-- TASK REQUIREMENTS --
All lines with the word "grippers" in the material below are required.

-- STORED DATA --
[Start of section]

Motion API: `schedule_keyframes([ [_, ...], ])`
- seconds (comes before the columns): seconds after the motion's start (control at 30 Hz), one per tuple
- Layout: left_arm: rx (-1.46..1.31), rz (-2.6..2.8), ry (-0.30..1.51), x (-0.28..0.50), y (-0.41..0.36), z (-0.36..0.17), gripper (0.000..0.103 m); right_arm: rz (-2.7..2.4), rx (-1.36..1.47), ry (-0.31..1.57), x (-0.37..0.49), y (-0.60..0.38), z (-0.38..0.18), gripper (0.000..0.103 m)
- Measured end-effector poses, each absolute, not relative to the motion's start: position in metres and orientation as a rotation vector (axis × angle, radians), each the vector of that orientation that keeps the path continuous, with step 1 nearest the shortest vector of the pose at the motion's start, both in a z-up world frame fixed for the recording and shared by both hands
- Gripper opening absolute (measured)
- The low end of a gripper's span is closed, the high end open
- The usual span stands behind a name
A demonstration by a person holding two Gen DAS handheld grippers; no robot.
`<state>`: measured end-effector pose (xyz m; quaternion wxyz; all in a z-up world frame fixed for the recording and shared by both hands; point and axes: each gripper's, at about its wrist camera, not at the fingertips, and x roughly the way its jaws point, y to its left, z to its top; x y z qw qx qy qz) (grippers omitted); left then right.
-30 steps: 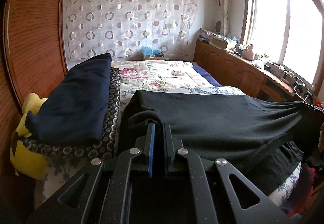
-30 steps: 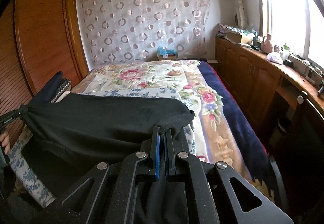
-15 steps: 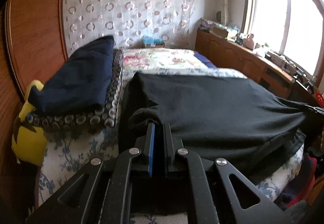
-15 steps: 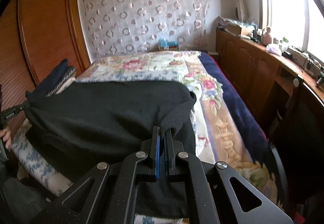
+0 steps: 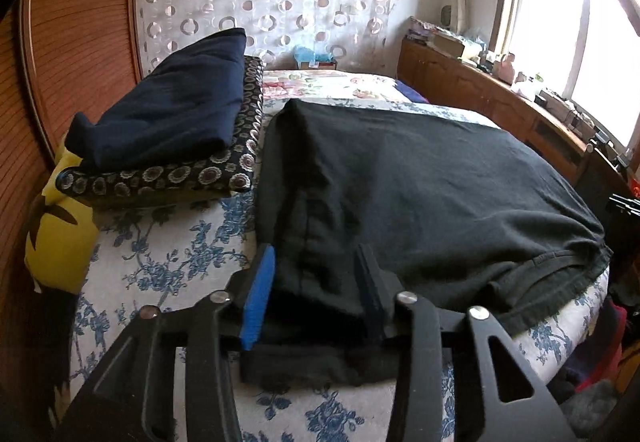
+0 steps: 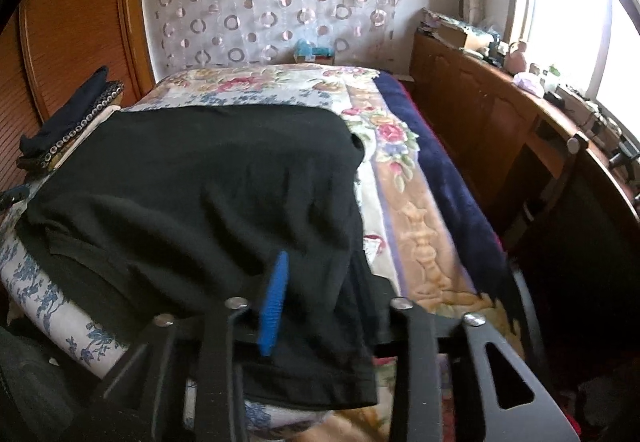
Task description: Fold small clothes
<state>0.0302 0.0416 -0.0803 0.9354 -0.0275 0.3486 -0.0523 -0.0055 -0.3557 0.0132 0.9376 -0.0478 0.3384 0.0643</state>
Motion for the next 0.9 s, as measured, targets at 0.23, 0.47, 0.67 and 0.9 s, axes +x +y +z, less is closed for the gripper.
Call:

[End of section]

-- EXERCISE SOLUTION --
A demonstration by a person holding two Gen DAS handheld grippers; no robot.
`<state>`: measured end-effector pose (xyz m; quaternion wxyz; all in a z-up world frame fixed for the recording and shared by both hands; point and axes: each gripper's, at about its wrist camera, not at the fingertips, and x roughly the way its jaws point, y to its left, z to its top; x y z qw qx qy qz) (grippers omitted); left then right.

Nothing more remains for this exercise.